IPV has long been associated with risk for UIP.24,25 In addition, emerging research has identified the role of behaviors of male partners in increasing women's odds of UIP.26–28 Reproductive coercion (RC) is one such mechanism linking violence within intimate relationships and UIP. RC is a phenomenon that involves pregnancy coercion (e.g., using threats to promote a pregnancy) and active manipulation of condoms and hormonal contraception to promote a pregnancy (e.g., breaking condoms on purpose, flushing birth control pills down the toilet).29,30 RC can occur both in the context of IPV and in relationships where physical or sexual IPV is absent.
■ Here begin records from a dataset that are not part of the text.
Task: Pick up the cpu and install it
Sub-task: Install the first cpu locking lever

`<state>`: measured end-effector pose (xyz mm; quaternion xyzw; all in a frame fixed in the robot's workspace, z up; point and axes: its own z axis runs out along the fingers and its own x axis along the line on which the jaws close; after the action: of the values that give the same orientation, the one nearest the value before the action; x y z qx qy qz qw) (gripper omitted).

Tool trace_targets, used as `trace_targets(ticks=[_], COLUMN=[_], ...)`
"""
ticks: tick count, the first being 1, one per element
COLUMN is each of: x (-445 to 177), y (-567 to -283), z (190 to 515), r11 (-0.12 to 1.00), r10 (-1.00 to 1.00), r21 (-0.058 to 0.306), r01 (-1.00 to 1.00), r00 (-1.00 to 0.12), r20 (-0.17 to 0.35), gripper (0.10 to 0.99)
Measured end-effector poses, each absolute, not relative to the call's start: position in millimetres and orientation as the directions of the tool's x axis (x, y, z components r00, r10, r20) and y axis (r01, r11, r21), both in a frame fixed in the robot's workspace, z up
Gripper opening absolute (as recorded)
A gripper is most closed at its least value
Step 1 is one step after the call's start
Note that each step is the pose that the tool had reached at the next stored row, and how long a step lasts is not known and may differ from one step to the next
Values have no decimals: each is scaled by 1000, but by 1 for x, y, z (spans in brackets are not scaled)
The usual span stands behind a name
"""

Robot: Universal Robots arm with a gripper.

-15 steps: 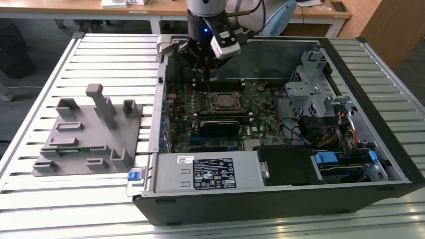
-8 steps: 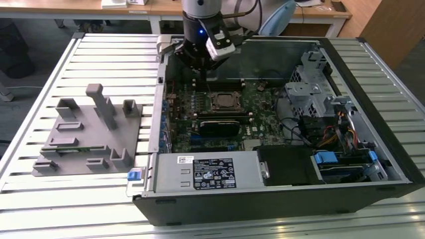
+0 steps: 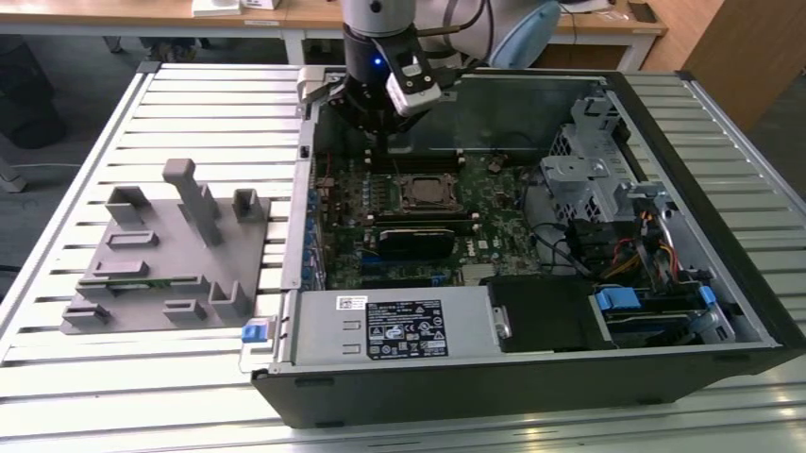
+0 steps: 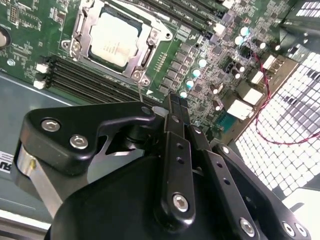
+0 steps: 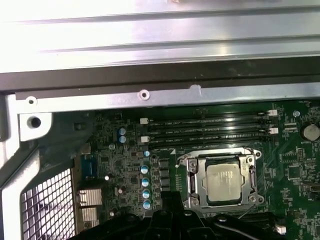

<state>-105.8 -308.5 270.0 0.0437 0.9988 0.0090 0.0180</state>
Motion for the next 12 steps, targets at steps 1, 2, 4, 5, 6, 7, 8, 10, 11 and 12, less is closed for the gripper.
trace_targets(ticks=[1,2,4,5,6,7,8,10,11,12], x=[-106,-107,-107,-107,-107,-107,-107,-107,-107,-107], y=[-307,-306,-303,-302,-300,-300,-299,-298,-297,-297], z=[269,269,267,267,266,265,265,264,264,263], r11=[996,996,996,996,996,996,996,997,997,998], r10=[88,88,88,87,87,85,84,81,76,66], r21=[20,19,19,19,19,19,19,19,19,19], r01=[87,87,87,87,86,85,84,80,75,66], r00=[-996,-996,-996,-996,-996,-996,-996,-996,-996,-997], r20=[-35,-35,-35,-35,-35,-35,-35,-35,-35,-35], gripper=[106,106,106,106,106,106,106,106,106,106])
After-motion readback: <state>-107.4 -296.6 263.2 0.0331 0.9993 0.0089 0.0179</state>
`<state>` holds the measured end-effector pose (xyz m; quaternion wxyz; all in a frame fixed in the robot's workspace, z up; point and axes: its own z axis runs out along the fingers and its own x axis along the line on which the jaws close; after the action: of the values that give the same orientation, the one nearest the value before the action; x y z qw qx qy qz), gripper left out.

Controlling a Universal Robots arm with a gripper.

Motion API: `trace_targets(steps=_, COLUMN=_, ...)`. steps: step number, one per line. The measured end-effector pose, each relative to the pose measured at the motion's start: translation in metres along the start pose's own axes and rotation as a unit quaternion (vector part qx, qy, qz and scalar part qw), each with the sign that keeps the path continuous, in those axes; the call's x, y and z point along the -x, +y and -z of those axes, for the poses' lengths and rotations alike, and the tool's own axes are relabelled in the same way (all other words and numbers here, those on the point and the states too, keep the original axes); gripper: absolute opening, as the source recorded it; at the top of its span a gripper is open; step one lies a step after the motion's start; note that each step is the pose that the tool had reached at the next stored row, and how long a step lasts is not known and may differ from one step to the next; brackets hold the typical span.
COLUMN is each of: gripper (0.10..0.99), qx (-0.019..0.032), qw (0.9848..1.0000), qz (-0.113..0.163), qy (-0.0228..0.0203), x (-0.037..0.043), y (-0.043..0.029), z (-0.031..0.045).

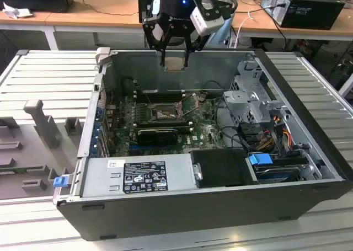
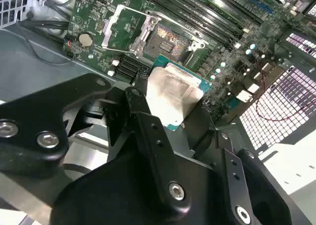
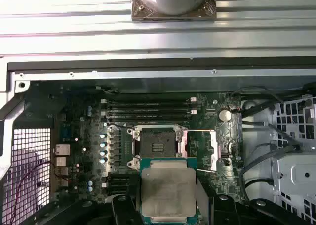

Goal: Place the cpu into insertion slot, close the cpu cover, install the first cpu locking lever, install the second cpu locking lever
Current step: 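Place the cpu into insertion slot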

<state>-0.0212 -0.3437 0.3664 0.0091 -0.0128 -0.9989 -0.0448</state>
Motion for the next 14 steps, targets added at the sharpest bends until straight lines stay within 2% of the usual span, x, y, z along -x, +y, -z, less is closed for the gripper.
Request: trace_targets(steps=14, gripper=0.541, qx=0.0004, qw=0.9998, qz=-0.020, qy=-0.0018, x=0.0000, y=0.0000, z=0.0000)
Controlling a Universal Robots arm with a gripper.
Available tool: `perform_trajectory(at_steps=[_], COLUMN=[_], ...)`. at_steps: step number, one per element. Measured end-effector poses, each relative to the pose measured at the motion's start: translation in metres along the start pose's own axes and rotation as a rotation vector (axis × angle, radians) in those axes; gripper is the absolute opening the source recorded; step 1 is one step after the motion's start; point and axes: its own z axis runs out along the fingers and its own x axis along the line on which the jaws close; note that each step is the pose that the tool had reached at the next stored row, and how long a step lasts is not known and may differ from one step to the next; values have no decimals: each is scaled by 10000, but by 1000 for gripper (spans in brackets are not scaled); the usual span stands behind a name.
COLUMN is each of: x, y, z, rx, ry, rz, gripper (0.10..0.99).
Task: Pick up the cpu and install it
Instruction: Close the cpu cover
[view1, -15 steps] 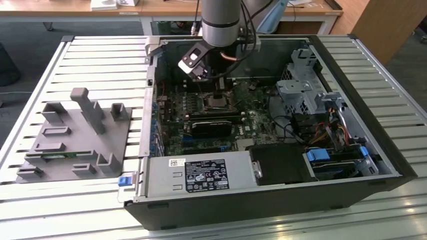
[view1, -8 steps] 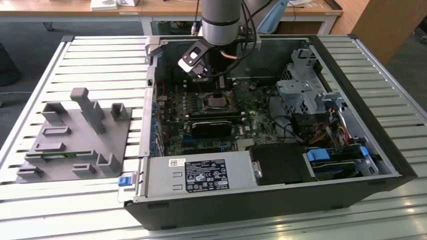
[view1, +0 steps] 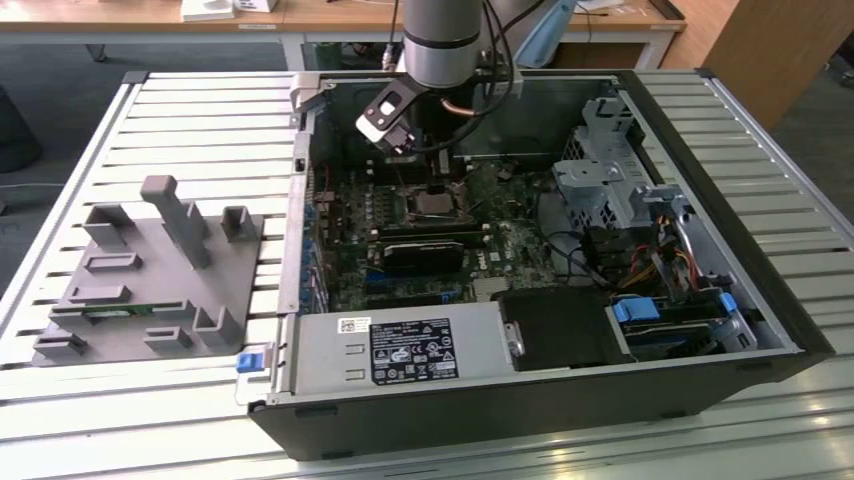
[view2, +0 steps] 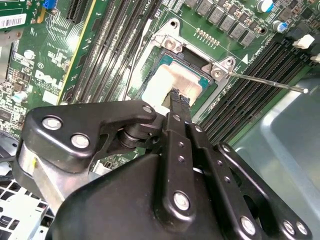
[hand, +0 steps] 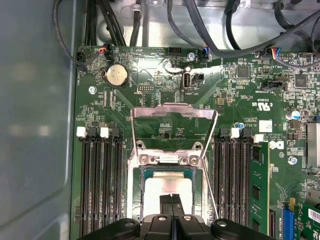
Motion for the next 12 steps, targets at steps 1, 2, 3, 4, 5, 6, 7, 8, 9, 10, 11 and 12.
perform_trajectory(at_steps=[1,2,3,4,5,6,7,8,9,10,11,12], x=[0,0,0,0,0,0,0,-1,0,0,0,0], y=[0,0,0,0,1,1,1,1,1,2,2,2], z=[-2,-4,-7,-10,-13,-16,-20,-25,-30,-38,-46,-53], rx=[-1,-1,0,-1,-1,-1,0,0,0,0,-1,-1], ry=[1,2,1,1,2,1,1,0,1,1,2,2], rz=[0,0,0,0,0,0,0,0,0,0,0,0], gripper=[106,106,106,106,106,106,106,106,106,106,106,106])
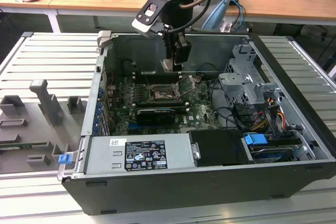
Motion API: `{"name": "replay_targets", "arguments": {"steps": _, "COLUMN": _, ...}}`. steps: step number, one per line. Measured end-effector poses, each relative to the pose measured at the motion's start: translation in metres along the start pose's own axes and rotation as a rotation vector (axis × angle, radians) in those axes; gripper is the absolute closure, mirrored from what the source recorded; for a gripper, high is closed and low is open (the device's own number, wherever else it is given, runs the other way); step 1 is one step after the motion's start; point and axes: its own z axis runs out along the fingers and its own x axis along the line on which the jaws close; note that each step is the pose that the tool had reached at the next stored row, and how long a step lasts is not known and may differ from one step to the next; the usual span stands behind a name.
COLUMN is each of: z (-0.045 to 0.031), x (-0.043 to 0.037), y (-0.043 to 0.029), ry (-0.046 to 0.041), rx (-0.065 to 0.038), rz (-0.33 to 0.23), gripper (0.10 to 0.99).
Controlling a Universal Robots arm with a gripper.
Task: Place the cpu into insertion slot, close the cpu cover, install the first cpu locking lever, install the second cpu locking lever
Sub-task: 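Place the cpu into insertion slot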
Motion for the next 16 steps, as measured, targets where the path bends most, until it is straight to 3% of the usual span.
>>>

A study of predominately White women aged 16–29 years old at 24 family planning clinics in Western Pennsylvania found that those who reported recent (past 3 months) experiences of RC and IPV were twice as likely to report a UIP compared with those without RC or IPV exposure. Odds of UIP were also elevated among women who reported only RC or IPV (but not both).31 In a separate study using the same sample, Jones et al.28 found that condom negotiation self-efficacy mediated the relationship between RC and past-year UIP among the young adult population (ages 20–24 years). In another study of women aged 18 or older, married or cohabitating Latina and Asian women, only those who experienced IPV, were twice as likely to experience a UIP relative to women who were not exposed to IPV.32 Despite emerging work on the impact of RC on UIP, studies to date have not assessed the combined impact of race/ethnicity and RC/IPV on risk for UIP.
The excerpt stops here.